Data excerpt >>
Start of Block
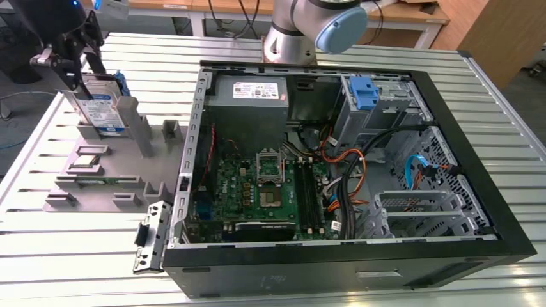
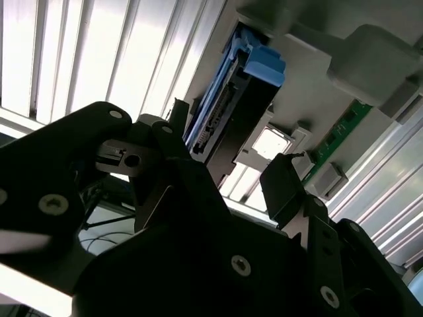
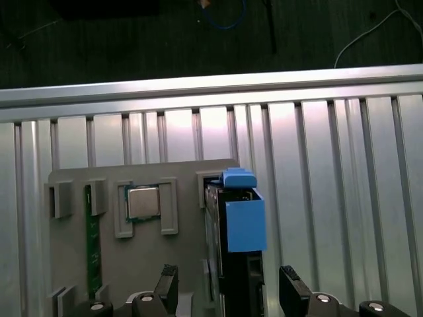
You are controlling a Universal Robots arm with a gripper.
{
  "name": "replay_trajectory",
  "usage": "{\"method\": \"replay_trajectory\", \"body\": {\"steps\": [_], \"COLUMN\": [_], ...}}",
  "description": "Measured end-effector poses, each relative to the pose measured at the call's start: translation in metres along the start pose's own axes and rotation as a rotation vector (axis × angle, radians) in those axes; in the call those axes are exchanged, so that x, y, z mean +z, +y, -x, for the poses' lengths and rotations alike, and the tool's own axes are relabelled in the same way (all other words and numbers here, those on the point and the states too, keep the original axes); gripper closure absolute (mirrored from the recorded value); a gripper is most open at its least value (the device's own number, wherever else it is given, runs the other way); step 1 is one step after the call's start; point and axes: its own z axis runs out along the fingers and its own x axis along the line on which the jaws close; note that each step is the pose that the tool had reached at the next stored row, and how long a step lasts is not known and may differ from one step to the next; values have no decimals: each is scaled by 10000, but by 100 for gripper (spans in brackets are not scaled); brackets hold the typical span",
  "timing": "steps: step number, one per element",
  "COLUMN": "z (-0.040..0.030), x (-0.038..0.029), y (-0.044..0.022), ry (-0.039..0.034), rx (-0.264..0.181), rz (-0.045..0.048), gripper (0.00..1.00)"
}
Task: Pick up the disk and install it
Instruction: 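Pick up the disk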
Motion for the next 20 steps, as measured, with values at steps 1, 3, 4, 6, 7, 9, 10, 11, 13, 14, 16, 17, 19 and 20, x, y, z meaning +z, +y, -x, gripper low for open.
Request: {"method": "replay_trajectory", "body": {"steps": [1,3,4,6,7,9,10,11,13,14,16,17,19,20], "z": [-1,-2,-2,-2,-1,-2,-2,0,4,4,3,2,2,2], "x": [14,18,18,18,19,23,24,26,31,33,34,35,38,41], "y": [0,1,1,1,1,0,0,1,2,4,6,7,8,8], "ry": [-19,-33,-33,-34,-39,-142,-217,-281,-362,-376,-375,-371,-363,-359], "rx": [-2,-3,-2,-2,-2,-25,-43,-64,-122,-163,-290,-375,-565,-664], "rz": [1,5,5,5,5,13,23,31,42,46,58,67,81,87], "gripper": [29,29,29,29,29,29,29,29,29,29,29,29,29,29]}}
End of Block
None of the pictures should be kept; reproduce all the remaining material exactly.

Task answer >>
You are controlling a Universal Robots arm with a gripper.
{
  "name": "replay_trajectory",
  "usage": "{\"method\": \"replay_trajectory\", \"body\": {\"steps\": [_], \"COLUMN\": [_], ...}}",
  "description": "Measured end-effector poses, each relative to the pose measured at the call's start: translation in metres along the start pose's own axes and rotation as a rotation vector (axis × angle, radians) in those axes; in the call those axes are exchanged, so that x, y, z mean +z, +y, -x, for the poses' lengths and rotations alike, and the tool's own axes are relabelled in the same way (all other words and numbers here, those on the point and the states too, keep the original axes); gripper closure absolute (mirrored from the recorded value); a gripper is most open at its least value (the device's own number, wherever else it is given, runs the other way); step 1 is one step after the call's start; point and axes: its own z axis runs out along the fingers and its own x axis along the line on which the jaws close; note that each step is the pose that the tool had reached at the next stored row, and how long a step lasts is not known and may differ from one step to the next; values have no decimals: each is scaled by 10000, but by 100 for gripper (spans in brackets are not scaled); brackets hold the typical span",
  "timing": "steps: step number, one per element",
  "COLUMN": "z (-0.040..0.030), x (-0.038..0.029), y (-0.044..0.022), ry (-0.039..0.034), rx (-0.264..0.181), rz (-0.045..0.048), gripper (0.00..1.00)"
}
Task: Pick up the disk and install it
Instruction: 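Pick up the disk
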Motion for the next 20 steps, as measured, with values at steps 1, 3, 4, 6, 7, 9, 10, 11, 13, 14, 16, 17, 19 and 20, x, y, z meaning +z, +y, -x, gripper low for open.
Request: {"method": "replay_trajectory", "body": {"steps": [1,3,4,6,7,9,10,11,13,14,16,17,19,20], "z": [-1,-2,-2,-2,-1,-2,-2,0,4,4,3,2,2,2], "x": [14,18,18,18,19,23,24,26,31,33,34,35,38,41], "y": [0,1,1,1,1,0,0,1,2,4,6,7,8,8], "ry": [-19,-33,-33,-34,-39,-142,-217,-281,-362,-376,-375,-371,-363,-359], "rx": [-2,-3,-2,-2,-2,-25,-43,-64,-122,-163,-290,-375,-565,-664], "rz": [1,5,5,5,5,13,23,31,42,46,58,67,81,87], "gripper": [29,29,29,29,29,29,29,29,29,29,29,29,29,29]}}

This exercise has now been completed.